- [Aim of the task]:
Starting with the opening line of the material, restate every line word for word, and end on the line containing "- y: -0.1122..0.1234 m".

—————

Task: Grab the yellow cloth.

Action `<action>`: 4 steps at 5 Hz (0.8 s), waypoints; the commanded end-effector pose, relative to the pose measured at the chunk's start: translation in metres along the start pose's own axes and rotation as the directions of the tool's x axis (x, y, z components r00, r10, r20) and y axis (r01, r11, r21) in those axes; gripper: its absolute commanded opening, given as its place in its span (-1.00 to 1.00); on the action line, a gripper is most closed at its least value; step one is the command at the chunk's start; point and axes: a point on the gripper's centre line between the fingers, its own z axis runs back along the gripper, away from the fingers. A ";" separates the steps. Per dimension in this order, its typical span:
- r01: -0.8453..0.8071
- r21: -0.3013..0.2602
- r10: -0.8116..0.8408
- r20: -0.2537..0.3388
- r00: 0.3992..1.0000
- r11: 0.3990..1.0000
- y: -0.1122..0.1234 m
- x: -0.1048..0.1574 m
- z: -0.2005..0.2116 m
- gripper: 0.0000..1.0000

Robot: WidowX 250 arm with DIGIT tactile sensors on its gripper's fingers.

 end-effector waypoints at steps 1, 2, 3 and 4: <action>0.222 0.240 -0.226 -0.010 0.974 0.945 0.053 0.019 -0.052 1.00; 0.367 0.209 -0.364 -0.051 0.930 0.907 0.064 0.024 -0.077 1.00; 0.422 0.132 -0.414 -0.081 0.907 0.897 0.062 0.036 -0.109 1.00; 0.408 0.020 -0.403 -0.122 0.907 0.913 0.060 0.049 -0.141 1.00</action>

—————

- [Exercise result]:
Task: Grab the yellow cloth.

Action `<action>`: 4 steps at 5 Hz (0.8 s), waypoints; the commanded end-effector pose, relative to the pose measured at the chunk's start: translation in metres along the start pose's own axes and rotation as the directions of the tool's x axis (x, y, z components r00, r10, r20) and y axis (r01, r11, r21) in those axes; gripper: its absolute commanded opening, given as its place in its span (-1.00 to 1.00); on the action line, a gripper is most closed at its least value; step one is the command at the chunk's start; point and axes: a point on the gripper's centre line between the fingers, its own z axis runs back along the gripper, away from the fingers. A ";" separates the steps. Per dimension in this order, its typical span:
- r01: -0.8453..0.8071
- r21: -0.3013..0.2602
- r10: -0.8116..0.8408
- r20: -0.2537..0.3388
- r00: 0.3992..1.0000
- r11: 0.3990..1.0000
- y: -0.1122..0.1234 m

The answer has been given in its entirety.